— Ладно, не буду вмешиваться, — самоустранился Яцек. — Мне пора идти, рыхлить почву для сенсации. Только имей в виду, нормальный человек, получив такое письмо от Кричевской, если он любит ее, — сразу должен написать ответ. Могу поспорить, она сейчас сидит и ждет. Смотрит на часы, — в лицах изобразил Яцек. — Смотрит на облака. Вздыхает… И наверняка загадала какую-нибудь глупость: вот, когда это облачко, похожее на слоника, переместится за линию горизонта, а он до той поры не пришлет ответ, — значит, он меня не любит и мне пора его забыть. И все! — Яцек махнул руками, как отрезал. — Никаких разумных доводов! Она уже себя накрутила. Хоть бы ты пришел к ней с папой римским в качестве свидетеля, что ты в это время в коме лежал, — бесполезно! Женщине ничего не докажешь.
Георгий, улыбаясь, слушал обогащенный бесценным личным опытом монолог Михальского. Выговорившись, Яцек повесил на плечо сумку с фотокамерами, прицепил на лацкан жилета липовую аккредитацию «Газеты Выборчей» и, приняв вид заправского папарацци, уехал в неизвестном направлении.
Оставшись один, Георгий сел за стол и быстро написал ответ.

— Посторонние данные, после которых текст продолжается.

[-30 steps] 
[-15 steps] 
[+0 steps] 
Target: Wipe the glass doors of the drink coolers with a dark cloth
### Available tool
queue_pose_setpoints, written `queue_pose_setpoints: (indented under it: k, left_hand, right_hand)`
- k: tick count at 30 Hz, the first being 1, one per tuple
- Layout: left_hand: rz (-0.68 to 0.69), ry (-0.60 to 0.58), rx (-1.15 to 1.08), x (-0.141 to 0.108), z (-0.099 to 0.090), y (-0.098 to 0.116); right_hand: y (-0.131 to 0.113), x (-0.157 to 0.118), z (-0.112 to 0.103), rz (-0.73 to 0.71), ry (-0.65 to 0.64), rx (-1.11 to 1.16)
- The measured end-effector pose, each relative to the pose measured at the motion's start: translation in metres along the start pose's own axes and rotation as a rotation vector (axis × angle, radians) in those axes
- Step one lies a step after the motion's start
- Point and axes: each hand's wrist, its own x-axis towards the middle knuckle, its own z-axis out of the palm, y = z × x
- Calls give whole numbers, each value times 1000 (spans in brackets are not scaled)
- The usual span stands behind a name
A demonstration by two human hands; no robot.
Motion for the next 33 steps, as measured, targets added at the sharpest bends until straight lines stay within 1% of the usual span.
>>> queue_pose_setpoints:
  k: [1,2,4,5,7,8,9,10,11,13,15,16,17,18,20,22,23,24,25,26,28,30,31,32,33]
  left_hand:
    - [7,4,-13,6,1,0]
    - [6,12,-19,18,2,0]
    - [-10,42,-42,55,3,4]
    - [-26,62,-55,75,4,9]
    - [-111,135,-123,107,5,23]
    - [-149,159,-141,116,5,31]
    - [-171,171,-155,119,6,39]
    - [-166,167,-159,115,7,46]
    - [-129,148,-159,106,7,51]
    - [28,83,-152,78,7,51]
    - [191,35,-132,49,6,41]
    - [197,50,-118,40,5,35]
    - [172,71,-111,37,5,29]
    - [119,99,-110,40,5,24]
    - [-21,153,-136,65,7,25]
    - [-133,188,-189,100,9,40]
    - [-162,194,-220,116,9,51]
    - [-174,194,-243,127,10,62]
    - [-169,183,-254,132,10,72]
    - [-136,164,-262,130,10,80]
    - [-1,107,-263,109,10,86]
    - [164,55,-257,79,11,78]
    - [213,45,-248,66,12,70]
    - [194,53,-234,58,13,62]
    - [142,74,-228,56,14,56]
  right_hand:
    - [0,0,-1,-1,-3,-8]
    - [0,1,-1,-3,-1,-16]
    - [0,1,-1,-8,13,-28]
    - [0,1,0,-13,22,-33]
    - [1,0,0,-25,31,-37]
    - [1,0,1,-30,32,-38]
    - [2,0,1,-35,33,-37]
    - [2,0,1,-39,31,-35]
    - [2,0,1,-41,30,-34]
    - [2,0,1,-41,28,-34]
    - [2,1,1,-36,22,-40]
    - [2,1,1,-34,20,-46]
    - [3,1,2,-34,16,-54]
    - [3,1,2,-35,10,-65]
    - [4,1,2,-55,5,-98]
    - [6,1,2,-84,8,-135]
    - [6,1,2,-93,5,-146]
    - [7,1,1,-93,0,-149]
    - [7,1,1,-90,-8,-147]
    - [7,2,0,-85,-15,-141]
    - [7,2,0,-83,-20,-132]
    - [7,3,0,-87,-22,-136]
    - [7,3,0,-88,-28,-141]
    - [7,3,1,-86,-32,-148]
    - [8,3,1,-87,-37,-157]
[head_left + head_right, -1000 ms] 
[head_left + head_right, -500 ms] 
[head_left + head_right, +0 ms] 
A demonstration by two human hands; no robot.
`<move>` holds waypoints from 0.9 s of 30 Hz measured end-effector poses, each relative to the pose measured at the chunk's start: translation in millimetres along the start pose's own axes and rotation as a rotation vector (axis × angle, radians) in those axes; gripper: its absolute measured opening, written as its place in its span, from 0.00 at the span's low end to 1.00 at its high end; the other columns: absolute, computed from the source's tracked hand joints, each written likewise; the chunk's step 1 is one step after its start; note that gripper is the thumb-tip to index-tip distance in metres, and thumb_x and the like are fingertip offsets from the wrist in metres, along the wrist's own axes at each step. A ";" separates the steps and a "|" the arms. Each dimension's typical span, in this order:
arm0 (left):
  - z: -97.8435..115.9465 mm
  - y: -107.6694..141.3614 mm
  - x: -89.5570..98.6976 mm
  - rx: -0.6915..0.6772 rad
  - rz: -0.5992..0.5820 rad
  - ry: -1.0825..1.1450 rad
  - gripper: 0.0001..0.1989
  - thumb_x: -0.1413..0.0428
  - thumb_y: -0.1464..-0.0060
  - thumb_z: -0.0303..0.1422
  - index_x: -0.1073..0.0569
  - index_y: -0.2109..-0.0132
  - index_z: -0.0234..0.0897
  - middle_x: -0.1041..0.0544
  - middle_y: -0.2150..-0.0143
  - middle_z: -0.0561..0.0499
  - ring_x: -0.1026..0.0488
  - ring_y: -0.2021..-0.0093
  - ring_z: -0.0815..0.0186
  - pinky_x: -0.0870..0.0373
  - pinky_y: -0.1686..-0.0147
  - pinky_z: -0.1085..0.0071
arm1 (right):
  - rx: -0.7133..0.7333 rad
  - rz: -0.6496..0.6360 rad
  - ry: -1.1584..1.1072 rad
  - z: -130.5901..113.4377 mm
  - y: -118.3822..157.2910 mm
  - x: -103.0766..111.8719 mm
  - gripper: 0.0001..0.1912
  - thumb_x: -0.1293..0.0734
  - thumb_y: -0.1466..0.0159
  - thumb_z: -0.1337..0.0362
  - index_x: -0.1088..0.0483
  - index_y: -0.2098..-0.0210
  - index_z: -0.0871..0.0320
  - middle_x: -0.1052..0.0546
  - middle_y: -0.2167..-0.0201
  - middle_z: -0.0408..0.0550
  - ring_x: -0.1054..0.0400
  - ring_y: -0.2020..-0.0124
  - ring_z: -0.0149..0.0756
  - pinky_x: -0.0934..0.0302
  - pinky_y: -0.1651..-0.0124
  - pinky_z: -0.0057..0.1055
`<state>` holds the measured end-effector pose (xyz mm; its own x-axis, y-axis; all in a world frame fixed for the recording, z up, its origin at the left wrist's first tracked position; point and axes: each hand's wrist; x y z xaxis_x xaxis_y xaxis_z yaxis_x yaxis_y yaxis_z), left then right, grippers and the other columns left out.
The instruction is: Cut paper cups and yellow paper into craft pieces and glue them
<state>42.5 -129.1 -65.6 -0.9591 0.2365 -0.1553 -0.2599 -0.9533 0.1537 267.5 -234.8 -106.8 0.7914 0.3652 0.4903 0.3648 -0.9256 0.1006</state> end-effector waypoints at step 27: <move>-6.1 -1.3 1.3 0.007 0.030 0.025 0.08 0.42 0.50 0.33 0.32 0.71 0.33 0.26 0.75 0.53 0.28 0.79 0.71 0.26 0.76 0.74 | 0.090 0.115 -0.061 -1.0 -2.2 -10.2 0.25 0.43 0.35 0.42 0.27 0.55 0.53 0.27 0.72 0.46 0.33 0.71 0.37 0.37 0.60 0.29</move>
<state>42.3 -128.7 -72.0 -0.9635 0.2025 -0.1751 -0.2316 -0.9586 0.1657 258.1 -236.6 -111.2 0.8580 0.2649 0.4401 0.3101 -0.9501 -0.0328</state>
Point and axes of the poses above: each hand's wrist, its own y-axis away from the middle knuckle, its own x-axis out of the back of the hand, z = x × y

«Быть рядом с вами, говорить с вами, прикасаться к вашей коже, зная, что это счастье надень, а потом мы расстанемся и вы уйдете своей дорогой, а я — своей? Это пытка, но я готов. Скажите, где и когда? Неужели вам нужны еще слова? Не хочу загадывать наперед, что принесет эта встреча. Мне почти неважно, увижу ли я вас потом еще. Примете ли вы такое чувство? Как пожелаете… Я буду ждать вас».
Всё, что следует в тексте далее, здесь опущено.